Gelder aus EU-Verteidigungsfonds könnten bereits im Winter fließen
Anträge auf Gelder aus dem kommenden Verteidigungsbeschaffungsfonds der EU müssen bis November gestellt werden, erklärte der EU-Verteidigungskommissar, Andrius Kubilius, am Donnerstag. Damit gibt es erste Hinweise darauf, wie schnell die Mittel ausgegeben werden könnten.
Anträge auf Gelder aus dem kommenden Verteidigungsbeschaffungsfonds der EU müssen bis November gestellt werden, erklärte der EU-Verteidigungskommissar, Andrius Kubilius, am Donnerstag. Damit gibt es erste Hinweise darauf, dass die Mittel schnell ausgegeben werden könnten.

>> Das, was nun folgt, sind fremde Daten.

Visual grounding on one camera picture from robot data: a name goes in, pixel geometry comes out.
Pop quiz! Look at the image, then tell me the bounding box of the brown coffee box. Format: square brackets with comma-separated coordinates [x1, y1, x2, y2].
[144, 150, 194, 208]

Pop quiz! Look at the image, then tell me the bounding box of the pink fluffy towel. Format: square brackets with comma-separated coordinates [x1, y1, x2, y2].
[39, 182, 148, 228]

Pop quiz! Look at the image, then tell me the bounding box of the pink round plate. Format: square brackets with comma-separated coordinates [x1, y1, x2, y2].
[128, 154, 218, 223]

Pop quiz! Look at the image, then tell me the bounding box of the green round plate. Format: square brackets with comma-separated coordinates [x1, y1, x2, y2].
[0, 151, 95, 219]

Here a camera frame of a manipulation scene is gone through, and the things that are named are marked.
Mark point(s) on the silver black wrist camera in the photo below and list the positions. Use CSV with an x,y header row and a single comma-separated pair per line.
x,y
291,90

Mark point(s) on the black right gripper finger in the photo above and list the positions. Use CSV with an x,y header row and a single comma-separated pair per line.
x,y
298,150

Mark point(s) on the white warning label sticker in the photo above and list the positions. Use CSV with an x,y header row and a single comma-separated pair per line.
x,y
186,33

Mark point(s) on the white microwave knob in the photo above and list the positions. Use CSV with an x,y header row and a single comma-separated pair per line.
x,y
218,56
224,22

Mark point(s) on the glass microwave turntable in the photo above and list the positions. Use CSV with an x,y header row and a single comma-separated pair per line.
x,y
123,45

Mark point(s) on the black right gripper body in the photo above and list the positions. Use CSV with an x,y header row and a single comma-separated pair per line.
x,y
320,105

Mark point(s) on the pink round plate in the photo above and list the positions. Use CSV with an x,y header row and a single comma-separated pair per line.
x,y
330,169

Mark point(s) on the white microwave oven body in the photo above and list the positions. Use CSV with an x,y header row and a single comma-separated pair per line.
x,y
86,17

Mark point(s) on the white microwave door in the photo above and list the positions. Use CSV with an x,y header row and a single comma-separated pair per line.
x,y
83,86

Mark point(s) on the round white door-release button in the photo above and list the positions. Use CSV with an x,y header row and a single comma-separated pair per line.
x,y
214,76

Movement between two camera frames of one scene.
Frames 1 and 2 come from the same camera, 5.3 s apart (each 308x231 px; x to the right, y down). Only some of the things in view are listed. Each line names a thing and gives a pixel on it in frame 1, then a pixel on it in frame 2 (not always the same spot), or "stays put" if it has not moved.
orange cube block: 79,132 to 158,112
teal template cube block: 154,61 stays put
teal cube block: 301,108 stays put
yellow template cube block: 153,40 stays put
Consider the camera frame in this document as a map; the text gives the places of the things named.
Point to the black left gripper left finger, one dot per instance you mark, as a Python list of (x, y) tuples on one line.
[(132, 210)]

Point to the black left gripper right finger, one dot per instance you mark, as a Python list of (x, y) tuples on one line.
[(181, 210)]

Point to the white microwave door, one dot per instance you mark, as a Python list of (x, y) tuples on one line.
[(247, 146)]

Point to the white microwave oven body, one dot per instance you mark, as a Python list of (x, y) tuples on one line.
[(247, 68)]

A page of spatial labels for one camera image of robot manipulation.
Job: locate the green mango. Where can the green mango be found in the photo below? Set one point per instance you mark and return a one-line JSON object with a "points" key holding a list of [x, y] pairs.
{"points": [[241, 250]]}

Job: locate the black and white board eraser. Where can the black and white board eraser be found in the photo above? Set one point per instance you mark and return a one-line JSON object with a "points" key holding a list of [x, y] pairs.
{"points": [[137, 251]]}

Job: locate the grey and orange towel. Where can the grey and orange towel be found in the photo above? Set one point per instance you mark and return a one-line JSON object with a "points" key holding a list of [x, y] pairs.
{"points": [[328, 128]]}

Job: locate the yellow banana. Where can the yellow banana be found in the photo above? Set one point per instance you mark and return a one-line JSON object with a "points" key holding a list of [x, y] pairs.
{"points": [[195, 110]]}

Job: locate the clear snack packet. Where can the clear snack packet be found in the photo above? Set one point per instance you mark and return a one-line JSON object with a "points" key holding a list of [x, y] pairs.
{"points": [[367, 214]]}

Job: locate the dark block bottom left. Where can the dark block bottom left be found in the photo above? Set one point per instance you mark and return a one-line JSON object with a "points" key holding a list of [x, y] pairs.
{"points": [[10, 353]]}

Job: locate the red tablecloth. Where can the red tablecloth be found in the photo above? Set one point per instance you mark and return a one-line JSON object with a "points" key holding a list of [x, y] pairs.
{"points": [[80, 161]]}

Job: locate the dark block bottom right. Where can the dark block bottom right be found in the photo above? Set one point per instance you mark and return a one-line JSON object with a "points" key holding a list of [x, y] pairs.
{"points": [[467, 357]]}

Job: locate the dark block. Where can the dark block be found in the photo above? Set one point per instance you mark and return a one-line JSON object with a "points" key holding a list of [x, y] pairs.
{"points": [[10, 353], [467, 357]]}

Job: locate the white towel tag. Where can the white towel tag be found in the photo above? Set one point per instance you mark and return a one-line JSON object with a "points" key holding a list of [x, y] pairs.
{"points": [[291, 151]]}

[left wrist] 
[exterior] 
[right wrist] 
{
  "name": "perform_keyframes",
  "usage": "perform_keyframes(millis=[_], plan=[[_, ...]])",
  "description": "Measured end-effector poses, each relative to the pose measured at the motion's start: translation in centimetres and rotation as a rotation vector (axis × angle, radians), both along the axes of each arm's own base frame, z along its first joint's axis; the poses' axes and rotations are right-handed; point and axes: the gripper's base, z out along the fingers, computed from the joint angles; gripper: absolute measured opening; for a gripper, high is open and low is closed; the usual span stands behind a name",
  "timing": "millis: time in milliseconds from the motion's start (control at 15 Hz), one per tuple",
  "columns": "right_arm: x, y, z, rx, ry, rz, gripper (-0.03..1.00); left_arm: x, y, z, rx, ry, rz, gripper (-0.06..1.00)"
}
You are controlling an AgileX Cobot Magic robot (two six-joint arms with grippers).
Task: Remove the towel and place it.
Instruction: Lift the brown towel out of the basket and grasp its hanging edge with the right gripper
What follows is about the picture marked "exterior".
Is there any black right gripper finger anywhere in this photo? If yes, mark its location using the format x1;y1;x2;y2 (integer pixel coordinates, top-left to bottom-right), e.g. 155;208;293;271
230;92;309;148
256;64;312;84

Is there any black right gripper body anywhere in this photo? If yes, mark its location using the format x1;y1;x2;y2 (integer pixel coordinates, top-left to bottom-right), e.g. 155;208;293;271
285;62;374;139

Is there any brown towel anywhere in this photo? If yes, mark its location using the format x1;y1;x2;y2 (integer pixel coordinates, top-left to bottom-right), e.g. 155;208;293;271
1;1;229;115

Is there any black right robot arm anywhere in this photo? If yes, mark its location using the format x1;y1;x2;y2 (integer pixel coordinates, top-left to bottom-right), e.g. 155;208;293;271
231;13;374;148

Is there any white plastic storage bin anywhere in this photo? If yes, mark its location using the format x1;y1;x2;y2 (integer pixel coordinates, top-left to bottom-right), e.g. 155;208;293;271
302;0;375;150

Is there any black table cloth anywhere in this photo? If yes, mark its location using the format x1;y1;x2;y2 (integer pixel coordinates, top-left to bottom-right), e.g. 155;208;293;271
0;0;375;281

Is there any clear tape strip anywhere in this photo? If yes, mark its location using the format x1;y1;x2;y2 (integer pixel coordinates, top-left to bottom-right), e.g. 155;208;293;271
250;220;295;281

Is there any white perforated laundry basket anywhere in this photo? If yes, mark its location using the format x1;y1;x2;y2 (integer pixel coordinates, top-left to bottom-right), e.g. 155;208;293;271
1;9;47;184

Die EU-Staaten haben Anfang dieser Woche eine Vereinbarung über die Schaffung des Kreditprogramms mit dem Namen „Sicherheitsmaßnahmen für Europa“ (SAFE) getroffen. Das Programm stellt EU-Staaten 150 Milliarden Euro für gemeinsame Waffenkäufe zur Verfügung, wobei auch Drittländer wie das Vereinigte Königreich unter bestimmten Bedingungen beitreten können.

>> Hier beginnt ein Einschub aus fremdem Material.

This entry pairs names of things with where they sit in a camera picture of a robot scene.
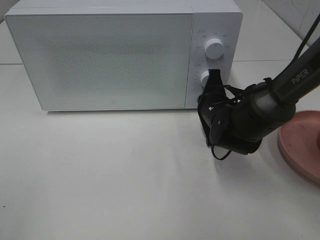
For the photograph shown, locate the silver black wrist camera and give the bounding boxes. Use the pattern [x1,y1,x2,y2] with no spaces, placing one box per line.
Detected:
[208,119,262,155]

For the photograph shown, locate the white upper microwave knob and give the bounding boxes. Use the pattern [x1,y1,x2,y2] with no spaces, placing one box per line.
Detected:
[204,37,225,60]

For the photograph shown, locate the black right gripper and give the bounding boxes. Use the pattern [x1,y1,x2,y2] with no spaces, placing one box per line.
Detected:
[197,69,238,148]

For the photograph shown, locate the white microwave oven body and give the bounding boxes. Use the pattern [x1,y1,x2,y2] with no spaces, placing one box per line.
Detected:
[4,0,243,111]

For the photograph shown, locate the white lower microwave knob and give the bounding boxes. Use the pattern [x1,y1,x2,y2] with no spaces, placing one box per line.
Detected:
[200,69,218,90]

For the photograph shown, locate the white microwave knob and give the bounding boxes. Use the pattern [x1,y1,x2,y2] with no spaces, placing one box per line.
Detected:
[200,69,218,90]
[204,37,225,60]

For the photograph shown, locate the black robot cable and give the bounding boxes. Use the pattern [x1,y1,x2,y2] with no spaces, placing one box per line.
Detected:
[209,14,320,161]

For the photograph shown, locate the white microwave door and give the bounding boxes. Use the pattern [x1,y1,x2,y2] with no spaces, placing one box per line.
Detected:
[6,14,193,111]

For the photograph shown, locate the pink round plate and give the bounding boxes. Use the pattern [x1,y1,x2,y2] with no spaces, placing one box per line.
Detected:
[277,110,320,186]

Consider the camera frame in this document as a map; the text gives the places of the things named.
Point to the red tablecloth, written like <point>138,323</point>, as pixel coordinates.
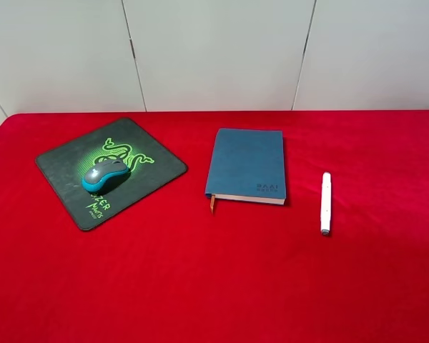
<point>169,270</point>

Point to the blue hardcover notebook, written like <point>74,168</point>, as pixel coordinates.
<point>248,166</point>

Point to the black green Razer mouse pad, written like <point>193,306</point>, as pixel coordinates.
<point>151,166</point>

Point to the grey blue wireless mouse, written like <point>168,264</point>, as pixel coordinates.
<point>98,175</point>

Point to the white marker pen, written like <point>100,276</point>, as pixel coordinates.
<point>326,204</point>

Kubilius sagte am Donnerstag vor Vertretern der Aerospace and Defence Industries Association of Europe, dass erste Interessensbekundungen der EU-Länder im Juli fällig seien, gefolgt von einer „endgültigen Anfrage“ im November.
Die endgültigen Entscheidungen der EU-Kommission sollen laut dem endgültigen Text des SAFE-Abkommens, der diese Woche verabschiedet wurde und Euractiv vorliegt, innerhalb von zwei Monaten nach Eingang der Anträge getroffen werden.
Konkret bedeutet dies, dass das Geld bis zum Herbst oder Winter in den betroffenen Ländern eintreffen würde – eine Rekordzeit für ein Programm der EU-Verteidigungsindustrie. Die EU-Kommission hatte die Idee für das Darlehen erstmals im März vorgestellt.
Dieser Zeitplan könnte jedoch noch durch die Drohung des Europäischen Parlaments, gegen den Rat zu klagen, durchkreuzt werden. Das Parlament sieht sich bei den Verhandlungen über das Programm übergangen.